タイトル見て想像していたのと違った作品を2連続観ました。
録画の ハードディスクがいっぱいだし、
あまりダビングも増やしたくない。
一度観ればじゅうぶん、ダビングする必要なし、
と思われる作品をチョイスしたわけですよ。
それが意外にも良かった、という2作品。
まずは東映の
「ポルノの女王 にっぽんSEX旅行」
これ、タイトルと全く違うではないか。
爆弾作りオタクの冴えないダメ男、荒木一郎。
中島貞夫監督が「現代やくざ 血桜三兄弟」のモグラを登場させたくてのこのキャラクター。
間違いで車に乗ってきたスウェーデン女性をこれ幸いと連れて帰り、
そのまま自宅で監禁。
映画でよくある監禁が元で愛情を抱いてしまうという話。
お互いに言葉が通じない設定と荒木一郎のキャラクターが
よく活かされている。
切なさもあり、この営業タイトルとは全く違う面白い作品だった。
といってもクリスチナ・リンドバーグ出演でこのタイトルですから
R指定的なシーンはあるのだけどね。
お互い通じていない言葉でも観る側としては
グっとくる言葉もあったりして良かったなぁ。
しかし、映画では時代的なこともあるのだろうけど
スウェーデンはフリーセックスとしか見れない男どもばかり。
嫌だね~。
次は
「人妻集団暴行致死事件」
もうあまり日活ロマンポルノは観たくないと思ったばかりなのに
この作品(笑)
東映チャンネルで放映していたので見たわけよ。(いいわけ)
これはまさにタイトル通りの話ではあるけど
これ、あまり日活ロマンポルノって雰囲気な話じゃなく、
想像してたものとは違った。
ちょっと衝撃作なのよ。
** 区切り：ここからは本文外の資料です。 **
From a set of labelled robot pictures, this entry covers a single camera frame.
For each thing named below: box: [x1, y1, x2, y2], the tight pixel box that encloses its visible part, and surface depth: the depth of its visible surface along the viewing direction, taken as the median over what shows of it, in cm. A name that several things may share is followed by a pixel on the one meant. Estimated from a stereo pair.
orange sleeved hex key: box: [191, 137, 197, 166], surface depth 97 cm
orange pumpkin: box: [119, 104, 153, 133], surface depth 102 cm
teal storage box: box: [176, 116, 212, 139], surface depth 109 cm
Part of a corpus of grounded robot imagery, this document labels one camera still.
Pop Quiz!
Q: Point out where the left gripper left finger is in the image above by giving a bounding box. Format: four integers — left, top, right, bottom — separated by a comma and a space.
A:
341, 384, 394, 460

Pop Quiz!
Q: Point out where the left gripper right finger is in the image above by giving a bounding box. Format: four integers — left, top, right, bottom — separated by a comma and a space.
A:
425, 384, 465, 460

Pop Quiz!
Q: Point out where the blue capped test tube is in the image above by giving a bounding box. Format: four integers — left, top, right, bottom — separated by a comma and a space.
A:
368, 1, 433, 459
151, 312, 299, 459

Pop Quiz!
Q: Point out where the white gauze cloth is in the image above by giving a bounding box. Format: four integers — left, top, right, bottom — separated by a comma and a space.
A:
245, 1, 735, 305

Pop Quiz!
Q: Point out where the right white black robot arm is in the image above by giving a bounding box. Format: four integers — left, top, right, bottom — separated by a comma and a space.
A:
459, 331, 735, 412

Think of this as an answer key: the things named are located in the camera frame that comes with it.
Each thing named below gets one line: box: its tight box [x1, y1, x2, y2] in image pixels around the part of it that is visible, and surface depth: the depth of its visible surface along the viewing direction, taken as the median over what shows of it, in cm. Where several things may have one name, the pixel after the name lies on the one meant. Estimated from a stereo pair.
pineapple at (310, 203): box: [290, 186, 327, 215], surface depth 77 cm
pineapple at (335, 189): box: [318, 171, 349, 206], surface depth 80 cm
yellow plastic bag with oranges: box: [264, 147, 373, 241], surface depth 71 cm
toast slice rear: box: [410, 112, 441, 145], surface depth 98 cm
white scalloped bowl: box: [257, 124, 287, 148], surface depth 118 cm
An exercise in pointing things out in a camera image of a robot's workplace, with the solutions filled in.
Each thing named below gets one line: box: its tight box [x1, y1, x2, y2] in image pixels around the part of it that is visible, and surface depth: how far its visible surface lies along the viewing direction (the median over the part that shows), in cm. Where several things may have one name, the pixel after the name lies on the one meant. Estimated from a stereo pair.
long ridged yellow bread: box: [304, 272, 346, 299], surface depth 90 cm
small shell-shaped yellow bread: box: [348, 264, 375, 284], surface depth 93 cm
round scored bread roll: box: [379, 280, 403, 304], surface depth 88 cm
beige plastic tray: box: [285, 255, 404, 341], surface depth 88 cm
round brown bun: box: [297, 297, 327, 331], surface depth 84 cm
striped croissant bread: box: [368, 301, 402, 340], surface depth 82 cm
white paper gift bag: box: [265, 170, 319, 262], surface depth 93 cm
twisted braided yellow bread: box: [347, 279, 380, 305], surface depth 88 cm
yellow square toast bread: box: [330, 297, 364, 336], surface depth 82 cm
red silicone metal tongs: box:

素晴らしいよ。
女のことばかり考えてる地元のワル仲間3人。
最初からこいつらが胸クソ悪いんだな、これが。
で、このうちのリーダー格がなんか知ってる顔だと思ったら
なんと古尾谷雅人。
そしてそこに見かけは強面だが人の良い、いや、良すぎる室田日出夫。
その妻、黒沢のりこが現れた瞬間、イヤな予感でいっぱいである。
あ、これがその「人妻」なのかと。
途中、まるで青春映画ぽい展開からの「事件」。
しかし、その事件そのものより
室田日出夫と黒沢のりこの夫婦愛。
とりわけ、室田さんの妻を思う心と
わかってやれなかった無念さの描写が秀逸!
もう涙ものですよ。
涙腺固いわたしでも少し目がうるんだ。
観ている側も黒沢さんの言葉や表情の伏線が後でわかって
切なさが増してくる。
それに比べ、若者たちの甘さと刑の甘さは腹が立って仕方ない。
ラストシーンはこれでいいのか、という不条理さでいっぱいになる。
これが日活ポルノってことと
敬遠してしまうようなタイトルであるのが勿体ない。
タイトル通りなんだけど、せめて「人妻」が入らなければ
ずいぶん印象違うよね。
2作品とも、ポルノとかそういうのでなく、観てみたかった作品。